Ministers of the Crown probably have the direct least training for their than any occupation in the nation. The wonder is not that you get an occasional Collins, Bedall or Kelly, but that there are not more of them.

The most stark illustration of lack of theoretical knowledge of the job of Minister came when Sir Joh Bjelke-Petersen was asked during the Fitzgerald inquiry what he understood by the doctrine of separation of powers. He had been a frontbencher for two decades yet did not have a clue. As Premier with a rubber-stamp Parliament he had no need for such a doctrine. He imagined that as the practical power to create or change legislation was his, too, Ministers did not have to bother much about what it said.
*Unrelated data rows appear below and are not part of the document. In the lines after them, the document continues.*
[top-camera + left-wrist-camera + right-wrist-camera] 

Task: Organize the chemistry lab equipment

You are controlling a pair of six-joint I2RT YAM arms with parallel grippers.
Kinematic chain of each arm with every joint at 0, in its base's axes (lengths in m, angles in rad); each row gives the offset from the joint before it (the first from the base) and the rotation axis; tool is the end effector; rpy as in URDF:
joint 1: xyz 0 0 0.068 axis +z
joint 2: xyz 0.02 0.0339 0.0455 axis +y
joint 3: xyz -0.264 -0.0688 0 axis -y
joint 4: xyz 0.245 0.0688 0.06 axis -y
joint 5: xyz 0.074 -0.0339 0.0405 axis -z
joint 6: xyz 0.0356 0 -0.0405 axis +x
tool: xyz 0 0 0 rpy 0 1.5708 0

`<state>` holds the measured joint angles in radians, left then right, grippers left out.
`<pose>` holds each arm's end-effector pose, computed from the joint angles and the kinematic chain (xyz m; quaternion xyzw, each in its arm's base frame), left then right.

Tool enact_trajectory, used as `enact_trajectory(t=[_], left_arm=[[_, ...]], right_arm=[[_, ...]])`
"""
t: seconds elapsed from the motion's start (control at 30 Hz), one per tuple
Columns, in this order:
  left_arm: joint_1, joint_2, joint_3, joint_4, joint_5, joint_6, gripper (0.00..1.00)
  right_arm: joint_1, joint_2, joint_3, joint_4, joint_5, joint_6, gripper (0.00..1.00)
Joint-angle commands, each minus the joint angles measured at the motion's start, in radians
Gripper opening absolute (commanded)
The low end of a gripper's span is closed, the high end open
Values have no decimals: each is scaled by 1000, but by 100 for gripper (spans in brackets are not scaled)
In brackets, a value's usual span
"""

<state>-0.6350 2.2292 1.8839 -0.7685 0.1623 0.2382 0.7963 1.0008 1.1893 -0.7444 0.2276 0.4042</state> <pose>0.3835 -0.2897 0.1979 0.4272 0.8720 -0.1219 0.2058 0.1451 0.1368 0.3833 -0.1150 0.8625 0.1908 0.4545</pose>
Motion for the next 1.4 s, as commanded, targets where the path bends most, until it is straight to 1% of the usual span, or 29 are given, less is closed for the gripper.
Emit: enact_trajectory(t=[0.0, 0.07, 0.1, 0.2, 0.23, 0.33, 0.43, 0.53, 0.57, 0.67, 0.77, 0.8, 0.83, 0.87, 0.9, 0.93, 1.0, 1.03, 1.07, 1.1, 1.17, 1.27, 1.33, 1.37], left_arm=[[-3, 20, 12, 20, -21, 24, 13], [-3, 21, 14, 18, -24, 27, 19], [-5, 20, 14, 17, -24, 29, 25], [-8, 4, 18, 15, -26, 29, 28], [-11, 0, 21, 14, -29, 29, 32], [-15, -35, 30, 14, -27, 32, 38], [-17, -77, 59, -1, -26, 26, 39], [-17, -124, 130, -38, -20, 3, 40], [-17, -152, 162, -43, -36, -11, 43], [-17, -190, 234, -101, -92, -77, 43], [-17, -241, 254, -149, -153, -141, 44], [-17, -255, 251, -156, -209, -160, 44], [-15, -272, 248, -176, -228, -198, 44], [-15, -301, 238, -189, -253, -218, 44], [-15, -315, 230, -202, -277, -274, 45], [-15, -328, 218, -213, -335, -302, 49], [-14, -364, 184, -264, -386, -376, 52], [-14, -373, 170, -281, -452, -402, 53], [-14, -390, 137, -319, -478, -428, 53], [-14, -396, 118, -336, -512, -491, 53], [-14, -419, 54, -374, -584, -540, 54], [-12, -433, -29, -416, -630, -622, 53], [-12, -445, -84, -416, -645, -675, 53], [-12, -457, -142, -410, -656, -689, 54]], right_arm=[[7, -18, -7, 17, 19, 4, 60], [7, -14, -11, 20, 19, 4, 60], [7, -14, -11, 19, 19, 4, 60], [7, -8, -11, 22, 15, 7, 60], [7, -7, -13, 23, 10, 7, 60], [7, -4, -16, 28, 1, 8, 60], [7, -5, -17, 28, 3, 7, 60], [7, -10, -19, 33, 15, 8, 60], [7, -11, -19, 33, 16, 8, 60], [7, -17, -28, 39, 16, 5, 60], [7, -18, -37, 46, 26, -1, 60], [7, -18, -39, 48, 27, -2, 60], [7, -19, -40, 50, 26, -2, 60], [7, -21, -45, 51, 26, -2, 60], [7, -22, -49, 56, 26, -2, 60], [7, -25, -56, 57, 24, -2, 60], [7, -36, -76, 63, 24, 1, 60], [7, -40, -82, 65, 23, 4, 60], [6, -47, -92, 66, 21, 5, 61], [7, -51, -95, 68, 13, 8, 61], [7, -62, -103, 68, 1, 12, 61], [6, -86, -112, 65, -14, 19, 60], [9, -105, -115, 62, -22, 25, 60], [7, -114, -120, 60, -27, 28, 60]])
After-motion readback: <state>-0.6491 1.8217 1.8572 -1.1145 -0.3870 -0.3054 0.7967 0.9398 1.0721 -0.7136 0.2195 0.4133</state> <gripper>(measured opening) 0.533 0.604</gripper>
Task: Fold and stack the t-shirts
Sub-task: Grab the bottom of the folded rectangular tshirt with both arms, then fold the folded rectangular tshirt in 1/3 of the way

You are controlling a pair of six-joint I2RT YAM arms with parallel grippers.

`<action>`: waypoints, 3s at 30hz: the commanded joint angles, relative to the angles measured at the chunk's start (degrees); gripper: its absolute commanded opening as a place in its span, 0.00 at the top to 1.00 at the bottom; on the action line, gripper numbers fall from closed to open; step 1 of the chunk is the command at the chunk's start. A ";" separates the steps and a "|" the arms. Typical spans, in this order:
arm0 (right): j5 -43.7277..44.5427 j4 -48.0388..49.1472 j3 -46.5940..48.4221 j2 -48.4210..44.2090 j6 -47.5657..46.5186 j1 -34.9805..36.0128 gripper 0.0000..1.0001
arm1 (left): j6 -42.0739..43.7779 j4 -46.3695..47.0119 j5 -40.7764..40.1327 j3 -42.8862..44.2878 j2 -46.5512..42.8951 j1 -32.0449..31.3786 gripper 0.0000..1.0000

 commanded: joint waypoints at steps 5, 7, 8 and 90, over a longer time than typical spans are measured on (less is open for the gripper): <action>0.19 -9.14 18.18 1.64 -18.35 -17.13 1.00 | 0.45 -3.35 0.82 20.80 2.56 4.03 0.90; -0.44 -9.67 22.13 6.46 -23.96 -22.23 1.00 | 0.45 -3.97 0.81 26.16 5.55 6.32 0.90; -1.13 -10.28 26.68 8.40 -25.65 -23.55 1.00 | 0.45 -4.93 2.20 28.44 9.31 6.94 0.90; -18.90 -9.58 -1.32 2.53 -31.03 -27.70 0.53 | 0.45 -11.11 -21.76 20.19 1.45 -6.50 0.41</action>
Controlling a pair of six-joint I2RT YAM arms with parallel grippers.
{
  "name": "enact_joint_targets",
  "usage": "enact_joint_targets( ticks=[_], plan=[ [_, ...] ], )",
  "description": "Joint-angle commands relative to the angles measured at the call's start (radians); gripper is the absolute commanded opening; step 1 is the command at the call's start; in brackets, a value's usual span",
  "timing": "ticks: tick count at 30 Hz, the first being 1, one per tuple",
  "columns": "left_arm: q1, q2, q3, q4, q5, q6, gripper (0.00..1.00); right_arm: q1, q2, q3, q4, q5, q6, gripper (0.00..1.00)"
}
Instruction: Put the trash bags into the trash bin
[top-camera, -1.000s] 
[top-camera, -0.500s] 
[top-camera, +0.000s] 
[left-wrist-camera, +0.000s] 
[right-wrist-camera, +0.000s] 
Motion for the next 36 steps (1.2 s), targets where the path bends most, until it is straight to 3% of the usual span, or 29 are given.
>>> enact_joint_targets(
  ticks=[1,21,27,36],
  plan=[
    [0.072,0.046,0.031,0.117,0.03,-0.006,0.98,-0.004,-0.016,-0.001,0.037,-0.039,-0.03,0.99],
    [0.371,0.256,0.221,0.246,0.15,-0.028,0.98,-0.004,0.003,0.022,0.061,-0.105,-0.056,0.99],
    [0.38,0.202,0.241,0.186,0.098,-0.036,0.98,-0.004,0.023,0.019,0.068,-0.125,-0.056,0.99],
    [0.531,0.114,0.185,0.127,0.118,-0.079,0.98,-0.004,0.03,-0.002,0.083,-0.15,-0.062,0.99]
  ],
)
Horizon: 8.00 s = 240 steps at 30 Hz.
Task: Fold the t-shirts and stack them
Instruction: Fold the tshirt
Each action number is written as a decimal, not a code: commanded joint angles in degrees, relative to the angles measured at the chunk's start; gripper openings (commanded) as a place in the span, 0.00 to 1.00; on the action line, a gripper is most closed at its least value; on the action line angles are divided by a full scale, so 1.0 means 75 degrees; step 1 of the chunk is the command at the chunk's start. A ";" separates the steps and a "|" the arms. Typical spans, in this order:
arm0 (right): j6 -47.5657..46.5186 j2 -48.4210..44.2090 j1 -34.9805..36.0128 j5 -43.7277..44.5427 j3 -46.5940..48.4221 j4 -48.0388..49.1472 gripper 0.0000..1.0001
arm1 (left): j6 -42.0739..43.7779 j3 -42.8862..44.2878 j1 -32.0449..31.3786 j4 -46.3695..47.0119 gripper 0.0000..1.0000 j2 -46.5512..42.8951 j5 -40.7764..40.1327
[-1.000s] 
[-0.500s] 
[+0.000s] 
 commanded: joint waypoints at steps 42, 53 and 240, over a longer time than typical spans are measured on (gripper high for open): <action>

In theory, the courts interpreted and applied legislation in particular cases and could question executive action made under it. And so the separation of the powers helps prevent tyranny and abuse of power. When, however, one party led by one person gets a majority in a single-house parliament for a long time, the legislative and executive functions and powers tend to fuse. And sometime later parts of the judiciary fall, too. In the future, I suspect we are going to see the doctrine of the separation of powers less easily pushed aside, for several reasons: the composition of parliaments; greater intrusion of federal power; and more active pressure groups. Australia is seeing more minority governments and Upper Houses not controlled by the governing party. It means more legislation has to go through by compromise and watchful non-government MPs do not like legislation that gives Ministers too much power. Legislation tends to have far fewer words like “”The Minister may do X, Y or Z” and more words like “”The Minister (ital) shall (end ital) do X, Y and Z”. Greater federal intrusion comes when the Federal Government wants to make political forays in fields not specified in the Constitution as federal powers. Human rights and the environment are prime examples. It does it is two main ways.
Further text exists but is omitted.